Inference of the mechanism of action based on PAS
The use of PAS in DIPx allows us to infer the potential mechanisms of action of drug combinations while maintaining the prediction performance of the model. For instance, in Test Set 1 of the AZS data, DIPx suggests the involvement of ERBB2 signaling pathways in the Capivasertib + Sapitinib combination, as illustrated by the top pathways depicted in Figure 1e and marked yellow in Figure 4a. This combination therapy has shown promise in overcoming resistance to anti-ERBB2 monotherapy in HER2+ breast cancer (Fujimoto et al., 2020), and ERBB2 has been identified as a key biomarker associated with synergistic responses to this combination in the AZS DREAM Challenge study (Menden et al., 2019).

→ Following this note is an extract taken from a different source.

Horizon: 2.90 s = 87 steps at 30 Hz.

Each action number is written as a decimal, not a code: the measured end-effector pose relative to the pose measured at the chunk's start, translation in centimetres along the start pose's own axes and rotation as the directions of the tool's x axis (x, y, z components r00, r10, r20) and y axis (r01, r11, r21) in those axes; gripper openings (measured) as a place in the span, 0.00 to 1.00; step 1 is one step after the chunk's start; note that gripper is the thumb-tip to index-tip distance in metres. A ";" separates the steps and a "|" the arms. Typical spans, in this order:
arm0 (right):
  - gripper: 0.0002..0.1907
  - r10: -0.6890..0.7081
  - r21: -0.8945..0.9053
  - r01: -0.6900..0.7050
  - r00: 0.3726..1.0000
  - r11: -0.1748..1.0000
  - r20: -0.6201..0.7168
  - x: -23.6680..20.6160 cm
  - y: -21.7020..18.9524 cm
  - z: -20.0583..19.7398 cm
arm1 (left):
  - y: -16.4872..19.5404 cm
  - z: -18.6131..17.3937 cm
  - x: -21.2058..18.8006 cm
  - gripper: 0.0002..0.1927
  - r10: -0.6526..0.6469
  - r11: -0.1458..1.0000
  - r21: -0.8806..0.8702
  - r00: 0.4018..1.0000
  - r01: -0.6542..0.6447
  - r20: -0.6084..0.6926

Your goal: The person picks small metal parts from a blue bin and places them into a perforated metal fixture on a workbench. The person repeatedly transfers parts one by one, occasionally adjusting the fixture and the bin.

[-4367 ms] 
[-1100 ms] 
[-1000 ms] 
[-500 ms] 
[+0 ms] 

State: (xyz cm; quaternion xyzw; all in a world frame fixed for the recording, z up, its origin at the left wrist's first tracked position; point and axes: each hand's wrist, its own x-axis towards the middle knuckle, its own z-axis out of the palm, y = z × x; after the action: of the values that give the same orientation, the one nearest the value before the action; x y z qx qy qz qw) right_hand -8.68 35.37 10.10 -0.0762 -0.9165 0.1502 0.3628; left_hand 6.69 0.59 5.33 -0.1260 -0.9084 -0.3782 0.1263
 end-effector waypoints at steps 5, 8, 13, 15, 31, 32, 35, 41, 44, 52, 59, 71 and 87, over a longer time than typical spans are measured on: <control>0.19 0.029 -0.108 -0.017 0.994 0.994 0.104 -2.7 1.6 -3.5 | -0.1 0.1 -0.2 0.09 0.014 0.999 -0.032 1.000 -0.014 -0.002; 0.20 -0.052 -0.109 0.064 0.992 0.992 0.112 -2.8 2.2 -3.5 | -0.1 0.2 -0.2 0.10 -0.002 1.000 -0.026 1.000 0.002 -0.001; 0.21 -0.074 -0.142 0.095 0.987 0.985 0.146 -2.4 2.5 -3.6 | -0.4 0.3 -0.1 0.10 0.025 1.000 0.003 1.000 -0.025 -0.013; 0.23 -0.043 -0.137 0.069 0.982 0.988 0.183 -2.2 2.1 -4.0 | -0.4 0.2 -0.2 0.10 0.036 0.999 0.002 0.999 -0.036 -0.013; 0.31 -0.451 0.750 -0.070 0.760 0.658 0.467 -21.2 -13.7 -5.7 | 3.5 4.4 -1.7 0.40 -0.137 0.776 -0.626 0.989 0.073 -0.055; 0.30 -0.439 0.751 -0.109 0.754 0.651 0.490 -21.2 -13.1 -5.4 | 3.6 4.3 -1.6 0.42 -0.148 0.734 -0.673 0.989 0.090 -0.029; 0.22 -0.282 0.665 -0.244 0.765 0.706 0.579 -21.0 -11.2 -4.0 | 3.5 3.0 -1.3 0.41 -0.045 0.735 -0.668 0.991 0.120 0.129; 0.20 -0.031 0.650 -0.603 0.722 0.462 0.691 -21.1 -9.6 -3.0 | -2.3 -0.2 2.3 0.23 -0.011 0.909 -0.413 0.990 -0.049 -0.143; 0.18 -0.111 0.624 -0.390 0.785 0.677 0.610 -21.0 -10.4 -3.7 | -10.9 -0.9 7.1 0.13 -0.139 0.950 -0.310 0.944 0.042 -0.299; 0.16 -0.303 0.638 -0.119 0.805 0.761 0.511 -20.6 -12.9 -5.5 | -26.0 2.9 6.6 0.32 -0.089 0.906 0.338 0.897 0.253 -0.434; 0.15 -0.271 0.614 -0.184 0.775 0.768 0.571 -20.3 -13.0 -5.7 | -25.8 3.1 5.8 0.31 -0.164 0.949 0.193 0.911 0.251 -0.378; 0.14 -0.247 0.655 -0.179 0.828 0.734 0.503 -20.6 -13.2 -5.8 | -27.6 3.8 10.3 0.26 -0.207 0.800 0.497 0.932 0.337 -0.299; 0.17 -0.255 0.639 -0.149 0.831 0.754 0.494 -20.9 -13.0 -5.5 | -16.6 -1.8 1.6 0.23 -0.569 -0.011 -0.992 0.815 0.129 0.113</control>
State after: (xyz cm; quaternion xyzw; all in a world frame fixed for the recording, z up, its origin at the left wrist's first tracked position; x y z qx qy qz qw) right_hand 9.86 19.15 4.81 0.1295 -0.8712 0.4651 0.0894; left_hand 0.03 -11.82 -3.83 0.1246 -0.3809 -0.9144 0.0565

Figure 4a further shows the distribution of feature importance versus PAS for all pathways for Capivasertib + Sapitinib combination. The feature importance value is calculated using the permutation method of Ishwaran et al. (Ishwaran and Lu, 2019). Our focus is on pathways with high feature importance (e.g., the top 5%) as well as highly activated (top 5% PAS). Therefore, the top-right section of Figure 4a is the interesting region. We present additional examples to further demonstrate the capabilities of DIPx. Figure 4b gives the top pathways of MEDI3622, an ADAM17 inhibitor, in combinations with AKT inhibitors including Capivasertib and MK-2206. These ADAM17 + AKT combinations target multiple parts of the PI3K/AKT pathway through ERBB activation (Menden et al., 2019), which aligns with the potential pathway candidates suggested by DIPx.
One of the key strengths of DIPx is its ability to infer potential mechanisms of both known and novel drug combinations, even in cases where limited biological or clinical information is available. This capability is particularly valuable for new combinations that have not been included in the training set. For instance, in Figure 4c, we present the key pathways identified for the Selumetinib + MK-2206 combination from Test Set 2 of the AZS data. We observe the involvement of RAS signaling, with Selumetinib targeting MEK and MK-2206 targeting AKT, as shown in Figure 4-figure supplement 2. A recent clinical study has used Selumetinib + MK-2206 to target downstream components of the RAS pathway (Chung et al., 2017).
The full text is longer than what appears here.